Textron's target markets for the Scorpion are countries that need search-and-rescue aircraft, trainers for military pilots and light attack fighters for border patrol. Photo / Wikimedia - Airwolfhound
Textron is working to drum up buyers for its self-funded, $20 million Scorpion military jet, betting the plane may one day generate thousands of sales.
After two years of pitches, Chief Executive Officer Scott Donnelly is still trying to prove the case for the light-attack fighter, created with off-the-shelf commercial systems and outside of the military acquisition process.
"We're closer every day, but not there yet," Donnelly said at the Paris Air Show on Monday, where the first Scorpion is parked on display for customers. "There is evaluation work going on, there are a lot of people looking at it. It is government business, so you have to go through budgetary cycles."
Textron's new jet and the pull-out-the-stops sales effort exemplify the kind of business done the aerospace industry's largest and oldest event. About 139,000 trade visitors and 2,260 exhibitors from 47 countries are gathering this week to strike deals and find markets for innovations.
Donnelly's days are a blur of back-to-back meetings with government delegations, suppliers and customers of Providence, Rhode Island-based Textron, whose product portfolio includes Bell helicopters, Cessna jets and even the riding lawn mowers that tailor golf course fairways.
To reach the show, the Scorpion completed its second trans- Atlantic flight and reached 400 hours of flight-testing.

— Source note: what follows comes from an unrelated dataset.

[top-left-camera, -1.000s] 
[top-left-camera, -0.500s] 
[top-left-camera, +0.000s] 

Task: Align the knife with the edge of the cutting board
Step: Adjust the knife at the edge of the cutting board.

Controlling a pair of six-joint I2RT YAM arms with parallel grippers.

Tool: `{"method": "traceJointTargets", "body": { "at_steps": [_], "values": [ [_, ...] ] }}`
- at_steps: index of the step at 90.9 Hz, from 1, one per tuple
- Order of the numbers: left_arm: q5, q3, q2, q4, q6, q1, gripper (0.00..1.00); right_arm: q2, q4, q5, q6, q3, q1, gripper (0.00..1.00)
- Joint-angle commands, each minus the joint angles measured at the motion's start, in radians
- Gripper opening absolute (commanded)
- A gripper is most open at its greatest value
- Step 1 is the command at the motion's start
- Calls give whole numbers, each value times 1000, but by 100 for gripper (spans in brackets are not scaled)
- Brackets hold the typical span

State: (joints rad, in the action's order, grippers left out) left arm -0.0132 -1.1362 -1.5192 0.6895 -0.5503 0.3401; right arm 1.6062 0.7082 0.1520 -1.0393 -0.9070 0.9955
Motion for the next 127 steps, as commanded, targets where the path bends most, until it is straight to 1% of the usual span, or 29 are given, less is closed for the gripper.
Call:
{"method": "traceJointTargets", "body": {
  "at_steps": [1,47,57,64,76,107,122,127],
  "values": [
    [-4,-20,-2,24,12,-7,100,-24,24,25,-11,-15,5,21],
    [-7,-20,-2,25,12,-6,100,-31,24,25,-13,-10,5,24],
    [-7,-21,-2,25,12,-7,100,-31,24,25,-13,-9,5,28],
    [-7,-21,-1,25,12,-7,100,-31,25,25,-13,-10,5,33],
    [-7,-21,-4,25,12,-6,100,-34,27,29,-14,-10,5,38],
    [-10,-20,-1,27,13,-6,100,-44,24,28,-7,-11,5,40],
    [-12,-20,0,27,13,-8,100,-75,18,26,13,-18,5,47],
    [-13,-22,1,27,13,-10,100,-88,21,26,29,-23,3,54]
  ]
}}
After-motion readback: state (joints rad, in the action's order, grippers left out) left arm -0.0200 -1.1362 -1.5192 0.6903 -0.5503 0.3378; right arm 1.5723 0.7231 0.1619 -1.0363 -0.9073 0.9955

It will travel around Europe for several weeks after the event for trial runs by interested companies.
"It's kind of where we expect it to be," Donnelly said in an interview. "We have more and more people paying interest, people who want to fly it."
Two retractable pods attached to the model's belly this year give pilots cameras, light and heat sensors and multi- purpose radar. Textron plans other changes for next year including static testing, the first flight of a production aircraft and assessing live weapons systems.
Textron's target markets for the Scorpion are countries that need search-and-rescue aircraft, trainers for military pilots and light attack fighters for border patrol but can't afford separate aircraft fleets for each function or state-of- the-art weapons systems such as Lockheed Martin's F-35.
Traditionally a company that builds an aircraft on spec without an RFP is taking a tremendous gamble.
"The Scorpion is a little bit risky," Brian Foley, an aviation market analyst, said in an interview before the show. "Traditionally a company that builds an aircraft on spec without an RFP is taking a tremendous gamble."
Textron is anticipating demand that may never emerge, said Richard Aboulafia, an aerospace and defense analyst with Teal Group, a Fairfax, Virginia-based consultant.
Countries looking to replace Northrop Grumman Corp.'s F-5 jets, also developed on spec, trainers and military and Russian aircraft will probably look to supersonic models like South Korea's KAI T-50s rather than planes powered by business-jet engines, Aboulafia said.
"Somebody investing in a new aircraft? That's commendable," Aboulafia said. "It's even pretty neat-looking, too. The only problem is a lack of a market."